How would you describe your current relationship with the Institutions of Higher Education in the Arts, what impact does this relationship have on you and what impact has it had? How do you see your relationship developing in the near future?

I have two regional or departmental conservatories degrees, one in electronic music and one in electro acoustic. I entered the ENM (National School of Music) of Villeurbanne because I wanted to be a real musician! I was afraid that if I did everything on my own and in a self-taught way, it wouldn’t be good. It’s a reality I think because when I auditioned, I proposed something very original but technically it was really bad. My teacher saw my qualities in terms of ideas, and I was lucky to have him to support, and especially to help me to develop all my music from a technical point of view. I started with a little bit of radio recording, and he taught me everything else. He taught me how to use a synthesizer module, which is my main instrument today. He taught me everything about synthesizers, about the software I use, Ableton Live. Therefore, I have a rather good relationship with the school in the sense that it is a conservatory but with a very strong contemporary music specificity. The ENM of Villeurbanne is a conservatory even though by its name one would say that it is a school of music.
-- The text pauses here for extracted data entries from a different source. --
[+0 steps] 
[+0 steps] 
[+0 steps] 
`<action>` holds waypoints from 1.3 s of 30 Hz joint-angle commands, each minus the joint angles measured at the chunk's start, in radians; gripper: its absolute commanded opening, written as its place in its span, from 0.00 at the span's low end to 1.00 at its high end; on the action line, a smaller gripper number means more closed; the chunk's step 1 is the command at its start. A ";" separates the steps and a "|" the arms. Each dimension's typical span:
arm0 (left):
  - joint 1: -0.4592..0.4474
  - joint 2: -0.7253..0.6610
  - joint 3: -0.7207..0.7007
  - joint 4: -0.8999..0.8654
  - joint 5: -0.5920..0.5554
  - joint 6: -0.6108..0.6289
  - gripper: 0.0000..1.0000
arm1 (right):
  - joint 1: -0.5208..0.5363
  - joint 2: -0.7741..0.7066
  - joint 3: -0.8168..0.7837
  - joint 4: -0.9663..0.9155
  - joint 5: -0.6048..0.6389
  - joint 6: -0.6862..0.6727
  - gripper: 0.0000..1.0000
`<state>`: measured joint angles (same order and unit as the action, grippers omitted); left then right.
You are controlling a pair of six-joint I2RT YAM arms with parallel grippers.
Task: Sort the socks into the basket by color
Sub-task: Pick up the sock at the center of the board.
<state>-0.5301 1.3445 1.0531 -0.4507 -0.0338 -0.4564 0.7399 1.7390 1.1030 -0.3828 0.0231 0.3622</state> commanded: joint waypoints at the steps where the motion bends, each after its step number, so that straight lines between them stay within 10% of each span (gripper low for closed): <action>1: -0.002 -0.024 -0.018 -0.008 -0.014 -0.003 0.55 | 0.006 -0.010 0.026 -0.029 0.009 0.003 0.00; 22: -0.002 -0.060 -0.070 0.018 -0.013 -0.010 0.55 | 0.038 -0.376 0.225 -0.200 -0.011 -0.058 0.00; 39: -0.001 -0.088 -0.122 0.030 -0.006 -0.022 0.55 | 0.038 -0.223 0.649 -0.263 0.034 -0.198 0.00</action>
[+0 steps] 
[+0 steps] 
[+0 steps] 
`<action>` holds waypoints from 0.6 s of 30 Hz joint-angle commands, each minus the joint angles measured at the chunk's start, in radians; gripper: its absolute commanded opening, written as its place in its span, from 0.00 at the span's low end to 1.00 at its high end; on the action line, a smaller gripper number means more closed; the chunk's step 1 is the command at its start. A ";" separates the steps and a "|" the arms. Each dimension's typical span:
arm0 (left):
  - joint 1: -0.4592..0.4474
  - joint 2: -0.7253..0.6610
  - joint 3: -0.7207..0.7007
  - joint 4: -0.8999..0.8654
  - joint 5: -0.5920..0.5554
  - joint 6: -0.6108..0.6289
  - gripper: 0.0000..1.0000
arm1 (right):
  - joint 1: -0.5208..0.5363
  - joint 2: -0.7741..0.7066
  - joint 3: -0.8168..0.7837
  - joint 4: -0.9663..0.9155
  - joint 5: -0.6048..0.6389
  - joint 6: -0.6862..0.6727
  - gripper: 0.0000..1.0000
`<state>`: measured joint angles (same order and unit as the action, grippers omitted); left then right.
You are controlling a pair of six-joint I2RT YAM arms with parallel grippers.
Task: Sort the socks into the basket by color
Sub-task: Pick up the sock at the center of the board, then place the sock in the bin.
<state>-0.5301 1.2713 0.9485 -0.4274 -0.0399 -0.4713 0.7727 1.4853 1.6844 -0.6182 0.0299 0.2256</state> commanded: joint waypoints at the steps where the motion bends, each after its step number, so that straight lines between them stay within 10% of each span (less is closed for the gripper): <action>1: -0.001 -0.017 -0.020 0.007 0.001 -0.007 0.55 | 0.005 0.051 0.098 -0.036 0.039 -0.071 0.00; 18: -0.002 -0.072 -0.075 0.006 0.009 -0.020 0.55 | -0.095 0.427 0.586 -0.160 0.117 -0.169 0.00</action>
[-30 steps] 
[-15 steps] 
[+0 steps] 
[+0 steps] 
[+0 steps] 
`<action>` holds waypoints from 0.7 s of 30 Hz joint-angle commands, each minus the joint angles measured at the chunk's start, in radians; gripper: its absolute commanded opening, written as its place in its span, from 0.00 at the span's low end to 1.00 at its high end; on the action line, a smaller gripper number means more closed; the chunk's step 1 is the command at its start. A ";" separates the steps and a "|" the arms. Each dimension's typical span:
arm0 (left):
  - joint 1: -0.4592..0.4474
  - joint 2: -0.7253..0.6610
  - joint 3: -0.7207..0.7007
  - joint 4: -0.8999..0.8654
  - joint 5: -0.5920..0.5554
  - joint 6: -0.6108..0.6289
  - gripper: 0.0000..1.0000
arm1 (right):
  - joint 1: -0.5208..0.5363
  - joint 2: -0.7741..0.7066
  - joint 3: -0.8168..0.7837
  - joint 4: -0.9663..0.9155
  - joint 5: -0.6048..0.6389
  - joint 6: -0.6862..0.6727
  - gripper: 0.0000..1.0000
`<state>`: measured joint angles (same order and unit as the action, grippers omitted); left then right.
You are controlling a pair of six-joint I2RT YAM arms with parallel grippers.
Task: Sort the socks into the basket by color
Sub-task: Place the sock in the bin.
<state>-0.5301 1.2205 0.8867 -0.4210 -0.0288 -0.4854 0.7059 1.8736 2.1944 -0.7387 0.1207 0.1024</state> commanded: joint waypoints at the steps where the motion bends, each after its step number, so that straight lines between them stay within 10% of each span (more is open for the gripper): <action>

Afterwards, I thought about going on to maybe get a teaching diploma but I quickly realized that I didn’t want to. I didn’t want to continue studying mainly because I was afraid of being bored and because I had many offers in cultural mediation very quickly, without having the diploma that went with it. Therefore, I find myself with people who have these diplomas and it’s going very well all the same. I even have the impression of having a more experimental approach that comes from the field. I also think that thanks to my experience in associations and a lot of voluntary work, I have built up enough knowledge. If I ever had to go back to school, it might be to perfect some things, but I don’t feel the need to.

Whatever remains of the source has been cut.